A pipeline orchestration library executing tasks within one python session. It takes care of SQL table (de)materialization, caching and cache invalidation. Blob storage is supported as well for example for storing model files.

This is an early stage version 0.x, however, it is already used in real projects. Please contact https://github.com/orgs/pydiverse/teams/code-owners if you like to become an early adopter. We will help you getting started and are curious about how it fits your needs.

Usage

pydiverse.pipedag can either be installed via pypi with pip install pydiverse-pipedag duckdb duckdb-engine or via conda-forge with conda install pydiverse-pipedag duckdb duckdb-engine -c conda-forge.

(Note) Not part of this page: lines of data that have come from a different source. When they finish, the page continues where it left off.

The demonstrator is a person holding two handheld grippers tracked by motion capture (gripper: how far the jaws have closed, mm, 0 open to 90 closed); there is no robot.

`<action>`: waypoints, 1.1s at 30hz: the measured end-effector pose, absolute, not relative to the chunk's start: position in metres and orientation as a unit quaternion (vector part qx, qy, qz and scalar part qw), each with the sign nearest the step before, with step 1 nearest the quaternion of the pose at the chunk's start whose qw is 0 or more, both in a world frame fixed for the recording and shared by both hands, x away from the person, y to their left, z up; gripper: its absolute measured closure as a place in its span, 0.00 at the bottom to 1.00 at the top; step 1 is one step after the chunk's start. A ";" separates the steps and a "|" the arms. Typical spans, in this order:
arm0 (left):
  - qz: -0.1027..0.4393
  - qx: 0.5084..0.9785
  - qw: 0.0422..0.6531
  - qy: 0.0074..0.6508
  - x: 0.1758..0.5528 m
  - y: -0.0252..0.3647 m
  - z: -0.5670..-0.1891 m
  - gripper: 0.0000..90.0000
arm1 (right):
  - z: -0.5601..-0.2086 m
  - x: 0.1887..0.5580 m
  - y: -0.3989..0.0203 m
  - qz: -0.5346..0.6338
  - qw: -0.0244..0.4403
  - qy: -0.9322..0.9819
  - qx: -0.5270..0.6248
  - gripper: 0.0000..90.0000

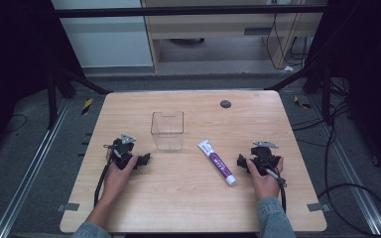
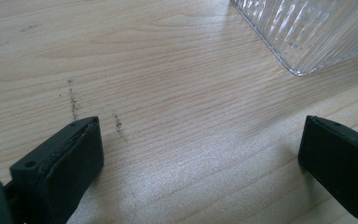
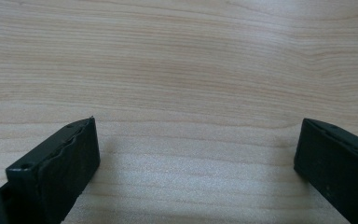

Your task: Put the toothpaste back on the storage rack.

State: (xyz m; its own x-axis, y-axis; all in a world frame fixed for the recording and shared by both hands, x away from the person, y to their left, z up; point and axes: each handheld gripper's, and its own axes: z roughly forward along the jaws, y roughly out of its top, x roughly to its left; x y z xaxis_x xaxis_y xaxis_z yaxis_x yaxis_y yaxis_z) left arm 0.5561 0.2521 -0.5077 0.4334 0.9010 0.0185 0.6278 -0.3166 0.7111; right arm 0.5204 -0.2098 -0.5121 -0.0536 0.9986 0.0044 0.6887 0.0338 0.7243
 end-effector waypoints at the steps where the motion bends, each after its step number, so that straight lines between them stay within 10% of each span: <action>1: 0.212 0.783 0.322 0.488 0.556 0.252 -0.508 0.00 | -0.512 0.520 -0.210 0.288 0.268 0.668 0.632 0.00; 33: 0.212 0.783 0.322 0.488 0.556 0.252 -0.508 0.00 | -0.451 0.488 -0.157 0.290 0.173 0.813 0.475 0.36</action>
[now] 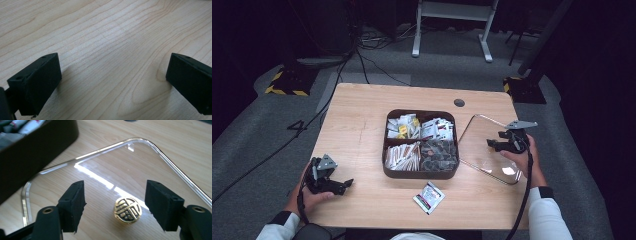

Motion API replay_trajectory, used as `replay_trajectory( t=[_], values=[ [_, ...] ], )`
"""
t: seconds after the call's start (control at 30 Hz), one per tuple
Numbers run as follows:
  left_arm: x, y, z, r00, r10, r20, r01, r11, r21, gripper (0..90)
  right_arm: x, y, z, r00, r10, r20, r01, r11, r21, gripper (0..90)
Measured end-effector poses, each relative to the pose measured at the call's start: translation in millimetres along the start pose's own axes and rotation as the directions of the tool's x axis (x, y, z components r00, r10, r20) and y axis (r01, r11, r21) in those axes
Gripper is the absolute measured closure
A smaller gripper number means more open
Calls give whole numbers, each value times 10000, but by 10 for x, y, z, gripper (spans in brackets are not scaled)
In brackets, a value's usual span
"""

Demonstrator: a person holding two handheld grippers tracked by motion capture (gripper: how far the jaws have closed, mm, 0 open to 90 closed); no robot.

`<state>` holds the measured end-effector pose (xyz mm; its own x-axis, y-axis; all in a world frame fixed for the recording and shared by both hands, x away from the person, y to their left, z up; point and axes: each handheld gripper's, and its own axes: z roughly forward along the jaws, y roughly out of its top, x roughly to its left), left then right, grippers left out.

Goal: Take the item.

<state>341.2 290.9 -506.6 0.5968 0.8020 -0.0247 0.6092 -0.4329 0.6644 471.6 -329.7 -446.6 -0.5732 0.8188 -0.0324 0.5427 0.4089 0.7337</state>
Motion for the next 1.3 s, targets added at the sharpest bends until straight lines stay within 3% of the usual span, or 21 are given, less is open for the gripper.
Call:
replay_trajectory(
  t=[0.07,0.37,0.57,0.67,0.73,0.87,1.3],
  values=[
    [0,0,3,10000,0,10,0,10000,-20,3,-79,-65,86,9998,218,-1,-218,9995,234,369],
    [1,2,2,10000,14,19,-14,10000,5,2,-184,-165,222,9977,678,15,-677,9961,565,431],
    [0,2,2,10000,5,28,-5,10000,5,2,-194,-222,315,9979,619,202,-635,9934,951,478],
    [0,2,2,10000,9,32,-9,10000,8,2,-197,-237,316,9976,678,106,-685,9938,872,509],
    [0,2,2,10000,8,31,-8,10000,6,2,-187,-243,311,9978,662,-22,-658,9943,842,577],
    [0,2,2,10000,4,30,-4,10000,9,2,-151,-238,307,9989,441,144,-452,9948,913,583],
    [1,1,2,10000,18,20,-18,10000,5,3,-173,-262,295,9971,732,207,-746,9943,756,585]
  ],
)
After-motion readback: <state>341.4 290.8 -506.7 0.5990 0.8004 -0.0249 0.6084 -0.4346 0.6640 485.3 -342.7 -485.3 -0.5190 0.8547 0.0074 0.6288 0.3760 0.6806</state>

If you don't use duckdb for testing, you can obmit it here. However, it is needed to run the following example.

Example

A flow can look like this (i.e. put this in a file named run_pipeline.py):

import tempfile

import pandas as pd
import sqlalchemy as sa

from pydiverse.pipedag import Flow, Stage, Table, materialize
from pydiverse.pipedag.context import StageLockContext
from pydiverse.pipedag.core.config import create_basic_pipedag_config
from pydiverse.pipedag.util.structlog import setup_logging


@materialize(lazy=True)
def lazy_task_1():
    return sa.select(
        sa.literal(1).label("x"),
        sa.literal(2).label("y"),
    )


@materialize(lazy=True, input_type=sa.Table)
def lazy_task_2(input1: sa.sql.expression.Alias, input2: sa.sql.expression.Alias):
    query = sa.select(
        (input1.c.x * 5).label("x5"),
        input2.c.a,
    ).select_from(input1.outerjoin(input2, input2.c.x == input1.c.x))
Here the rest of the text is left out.